Specializes in NICU, PICU, PCVICU and peds oncology.
Jan, what is bothering my coworkers is the never ending revolving door of new hire casuals.

I understand going casual to get that first job. That's how I started back when it was Capital Health. But I stayed for a year, I worked shifts, I learned to work by myself with five orientation shifts.

Now the new grads are expecting months of orientations, only want M-F and have more "not available" more days than they are available. They are "stressed" by working more than two 8s in a row. I don't work on a critical care unit, I think there has been one death on my unit in the last decade.

It's getting to the point where we don't want to do any more orientations to the unit. We are handholding the new hires until it is painful. We'd rather they just increase the part time FTEs!

I'm intimately acquainted with that angle, Fiona, only our new hires aren't casual... they're in regular full time lines and are already looking for the days-only, no weekends or holidays, I-need-3-weeks-off-over-Christmas-for-my-wedding kind of thing. The minute reality sets in, they're out the door. When a unit replaces more than 1/2 the staff in one year, there's a problem somewhere. Nobody wants to invest the time to orient them because so often it's wasted. It's a vicious circle.

I'm currently working on a paper regarding the whole workplace transformation that's going on in AHS. In some of their areas of their documents they are saying that if they are able to increase the FTE average to around 0.8 then they will no longer be short staffed anywhere. Yet in other areas they are still going on about how they will need to train 2000 new nurses a year and will hire 70% of new grads.

I'm frustrated. I don't know what to think anymore and am worried about getting that first job after graduation in April.

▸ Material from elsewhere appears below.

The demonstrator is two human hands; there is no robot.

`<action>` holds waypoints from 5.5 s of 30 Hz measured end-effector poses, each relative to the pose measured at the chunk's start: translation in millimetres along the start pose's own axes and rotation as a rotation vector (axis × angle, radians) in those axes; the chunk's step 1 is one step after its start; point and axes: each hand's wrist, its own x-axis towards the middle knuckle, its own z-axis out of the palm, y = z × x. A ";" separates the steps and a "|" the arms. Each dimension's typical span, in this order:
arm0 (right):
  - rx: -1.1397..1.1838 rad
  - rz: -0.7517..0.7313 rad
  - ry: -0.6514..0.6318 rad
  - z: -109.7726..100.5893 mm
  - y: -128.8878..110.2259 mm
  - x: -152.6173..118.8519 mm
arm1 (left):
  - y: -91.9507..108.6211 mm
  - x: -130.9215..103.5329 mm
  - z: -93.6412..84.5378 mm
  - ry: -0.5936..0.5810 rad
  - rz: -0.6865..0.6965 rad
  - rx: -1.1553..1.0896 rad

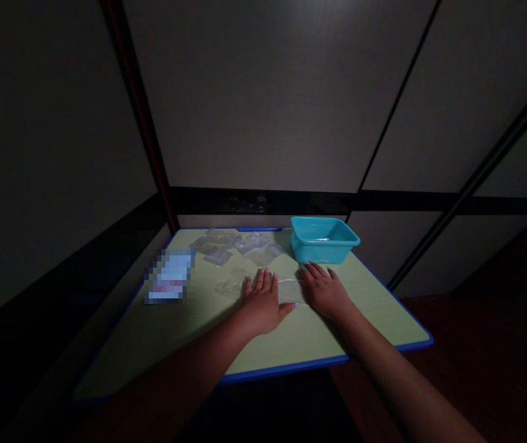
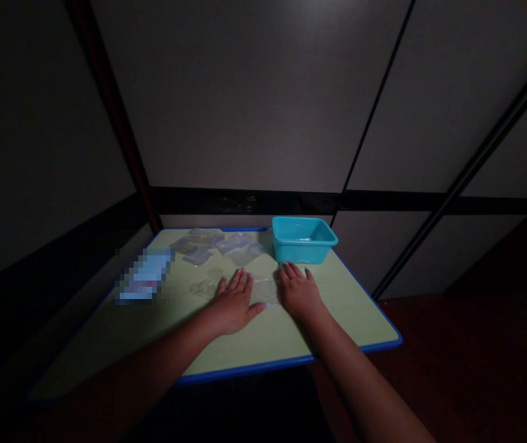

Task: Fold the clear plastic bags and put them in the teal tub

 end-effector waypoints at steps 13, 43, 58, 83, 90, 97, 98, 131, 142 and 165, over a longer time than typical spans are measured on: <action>-0.029 0.061 -0.037 -2.3 -1.4 -0.6 | 11.0 20.0 4.9 0.019 0.362 -0.082; 0.059 0.119 -0.073 3.3 1.1 0.6 | -68.8 13.9 -10.1 -0.094 -0.337 -0.029; 0.103 0.157 0.003 2.9 -0.6 0.3 | -37.2 14.6 -8.9 0.064 0.240 0.028; 0.510 -0.055 -0.181 -26.3 -86.1 -14.9 | -55.3 15.9 -8.4 -0.083 0.075 0.068; 0.477 0.047 -0.198 -24.9 -53.2 -43.4 | -54.7 15.5 -8.6 -0.127 0.046 0.036; 0.443 0.141 -0.223 -26.8 -31.5 -62.0 | -49.2 14.0 -6.1 -0.016 -0.012 0.087; 0.444 0.148 -0.216 -27.6 -32.7 -61.4 | -48.3 14.2 -6.5 0.018 0.005 0.094; 0.322 0.310 -0.098 -8.0 -9.1 -41.5 | -44.5 10.8 -8.2 -0.116 0.127 -0.021; 0.395 0.074 -0.045 -13.4 -16.4 -45.2 | -41.8 13.4 -5.8 -0.033 0.142 -0.067; 0.341 0.244 -0.190 -13.1 -16.4 -36.9 | -39.0 9.3 -4.1 -0.087 0.119 -0.022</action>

AHS admits it does a poor job of change management, and the biggest factor in that failure is communication. There is no collaboration or consultation with most of the stakeholders when it comes to any change - it's always top-down, this-is-what-we're-going-to-do-and-you-don't-get-a-say. If they have a plan, they should be revealing it in its entirety so that those most greatly affected can begin to get their own ducks in a row. Instead, they only offer brief peeks under the curtain with the result being a lot of fear and misinformation. I think there's also an element bordering on dishonesty as to the ultimate goals and the underlying rationale. My gut tells me this workplace transformation exercise is all about money. The notion that increasing most FTEs to 0.8 to eliminate the "shortage" is baloney. My unit has fewer than 20% positions with an FTE less than 0.8 - actually, 66% of our positions are full time - and we're ALWAYS scraping for enough bodies on the floor to provide appropriate staffing levels. It's true that there is a tsunami of retirements coming in the next decade and there will need to be a defined and determined strategy to manage that. I'm not seeing one.

It's true that there is a tsunami of retirements coming in the next decade and there will need to be a defined and determined strategy to manage that. I'm not seeing one.

I agree. From what I can see, their plan (if it even works) will provide a short term fix until the boomers start retiring in large numbers. In the mean time, nurses will have left the province in search of employment elsewhere. So many in my grad class are talking about moving away. I don't have that option, but I'm hoping that my willingness to work nights, evenings, and weekends will work to my favour (dayshift is the least appealing to me, I'm such a night owl).